All of the data is to be printed again exactly as it appears.

▬▬▬▬▬▬

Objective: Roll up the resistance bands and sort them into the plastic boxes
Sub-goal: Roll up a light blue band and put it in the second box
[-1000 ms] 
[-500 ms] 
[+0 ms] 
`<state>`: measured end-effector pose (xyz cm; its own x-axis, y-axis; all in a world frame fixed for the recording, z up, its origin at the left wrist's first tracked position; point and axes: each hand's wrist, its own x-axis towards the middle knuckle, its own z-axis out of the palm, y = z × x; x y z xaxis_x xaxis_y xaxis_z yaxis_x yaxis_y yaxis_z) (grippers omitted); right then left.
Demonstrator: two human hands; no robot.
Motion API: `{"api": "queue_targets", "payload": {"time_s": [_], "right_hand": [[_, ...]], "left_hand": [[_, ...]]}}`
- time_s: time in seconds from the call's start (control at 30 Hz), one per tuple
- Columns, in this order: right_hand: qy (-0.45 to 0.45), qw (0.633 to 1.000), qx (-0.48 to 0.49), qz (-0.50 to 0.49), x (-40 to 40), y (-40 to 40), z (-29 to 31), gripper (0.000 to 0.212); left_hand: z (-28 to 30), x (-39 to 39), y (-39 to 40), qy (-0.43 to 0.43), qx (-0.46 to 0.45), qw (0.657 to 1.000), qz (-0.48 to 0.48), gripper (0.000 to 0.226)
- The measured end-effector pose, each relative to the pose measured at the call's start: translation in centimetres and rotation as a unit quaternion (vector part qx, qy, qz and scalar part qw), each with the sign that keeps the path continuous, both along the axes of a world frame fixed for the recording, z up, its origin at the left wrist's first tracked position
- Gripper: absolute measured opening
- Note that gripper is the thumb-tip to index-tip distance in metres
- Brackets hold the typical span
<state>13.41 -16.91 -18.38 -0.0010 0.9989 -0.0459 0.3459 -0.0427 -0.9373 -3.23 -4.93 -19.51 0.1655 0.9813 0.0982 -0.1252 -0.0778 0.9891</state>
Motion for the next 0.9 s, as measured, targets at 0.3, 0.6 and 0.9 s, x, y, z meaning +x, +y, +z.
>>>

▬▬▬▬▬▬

• Result
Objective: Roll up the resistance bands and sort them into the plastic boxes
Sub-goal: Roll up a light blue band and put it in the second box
[-1000 ms] 
[-500 ms] 
[+0 ms] 
`<state>`: measured end-effector pose (xyz cm; its own x-axis, y-axis; all in a world frame fixed for the recording, z up, its origin at the left wrist's first tracked position; point and axes: each hand's wrist, its own x-axis towards the middle knuckle, its own z-axis out of the palm, y = z × x; x y z xaxis_x xaxis_y xaxis_z yaxis_x yaxis_y yaxis_z) (grippers omitted); right then left.
Demonstrator: two human hands; no robot.
Motion API: `{"api": "queue_targets", "payload": {"time_s": [_], "right_hand": [[_, ...]], "left_hand": [[_, ...]]}}`
- time_s: time in seconds from the call's start (control at 30 Hz), one per tuple
- Columns, in this order: right_hand: qy (-0.45 to 0.45), qw (0.633 to 1.000), qx (-0.48 to 0.49), qz (-0.50 to 0.49), x (-40 to 40), y (-40 to 40), z (-29 to 31), gripper (0.000 to 0.212); left_hand: z (-28 to 30), x (-39 to 39), y (-39 to 40), qy (-0.43 to 0.43), qx (-0.46 to 0.45), qw (0.657 to 1.000), qz (-0.48 to 0.48), gripper (0.000 to 0.226)
- The measured end-effector pose, each relative to the pose measured at the call's start: translation in centimetres and rotation as a unit quaternion (vector part qx, qy, qz and scalar part qw), each with the sign that keeps the path continuous, both along the axes of a world frame fixed for the recording, z up, its origin at the left wrist's first tracked position
- Gripper: absolute measured opening
- Note that gripper is the thumb-tip to index-tip distance in metres
- Brackets hold the typical span
<state>13.41 -16.91 -18.38 -0.0010 0.9989 -0.0459 0.3459 -0.0427 -0.9373 -3.23 -4.93 -19.51 0.1655 0.9813 0.0982 -0.1252 -0.0778 0.9891</state>
Motion for the next 0.9 s, as measured, targets at 0.3, 0.6 and 0.9 s, x, y, z meaning +x, +y, +z.
>>>

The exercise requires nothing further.